Em Outubro, os EUA afirmaram que 13 empresas italianas de massas iriam enfrentar uma tarifa adicional de 92% – além da taxa padrão de 15% sobre a maioria das importações da UE – a partir de Janeiro de 2026, acusando dois produtores em particular, La Molisana e Garoppolo, de venderem massas a preços injustamente baixos.
No entanto, após uma revisão, o Departamento de Comércio dos EUA baixou a taxa de La Molisena para 2,26 por cento, enquanto a taxa de Garofalo foi fixada em 13,98 por cento, disse o Ministério dos Negócios Estrangeiros italiano num comunicado.
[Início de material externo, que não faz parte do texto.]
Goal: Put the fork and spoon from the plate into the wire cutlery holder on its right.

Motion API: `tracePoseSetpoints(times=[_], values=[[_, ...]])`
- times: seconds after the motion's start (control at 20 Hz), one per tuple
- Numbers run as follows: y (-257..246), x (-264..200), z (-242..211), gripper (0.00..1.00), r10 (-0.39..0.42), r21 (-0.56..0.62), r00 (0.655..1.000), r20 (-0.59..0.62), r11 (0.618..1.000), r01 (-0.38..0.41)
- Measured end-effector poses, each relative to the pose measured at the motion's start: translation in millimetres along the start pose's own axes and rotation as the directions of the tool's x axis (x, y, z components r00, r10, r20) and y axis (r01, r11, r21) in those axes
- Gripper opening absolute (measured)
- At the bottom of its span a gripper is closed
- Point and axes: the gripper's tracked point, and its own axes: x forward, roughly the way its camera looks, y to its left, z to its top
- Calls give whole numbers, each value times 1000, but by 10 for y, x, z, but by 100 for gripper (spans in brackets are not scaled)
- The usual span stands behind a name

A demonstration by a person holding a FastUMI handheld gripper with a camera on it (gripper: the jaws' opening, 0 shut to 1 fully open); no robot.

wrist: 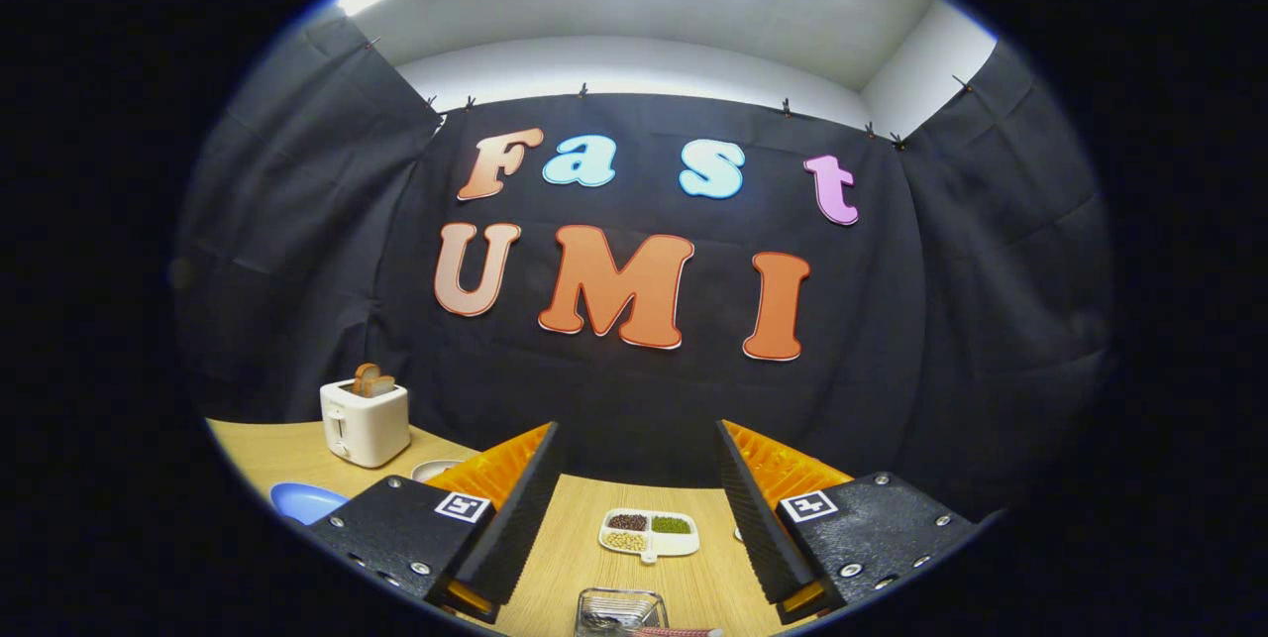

Os outros 11 produtores, que não foram examinados separadamente na revisão, enfrentam uma alíquota de 9,09%.
“O recálculo das dívidas é um sinal de que as autoridades norte-americanas reconhecem a vontade construtiva das nossas empresas em cooperar”, afirmou o Ministério dos Negócios Estrangeiros.
Acrescentou que as conclusões completas da revisão americana serão publicadas no dia 11 de março, acrescentando que o ministério continuará a prestar ajuda às empresas afetadas nas próximas semanas.
As ameaças de tarifas sobre massas foram um embaraço para a primeira-ministra Georgia Maloney, que esperava que os seus laços estreitos com o presidente dos EUA, Donald Trump, protegessem as empresas italianas de quaisquer novas tarifas.
As exportações totais de massas da Itália valeram mais de 4 mil milhões de euros (4,7 mil milhões de dólares) em 2024, de acordo com dados da agência nacional de estatísticas ISTAT. O mercado americano valia quase 800 milhões de dólares para as empresas italianas.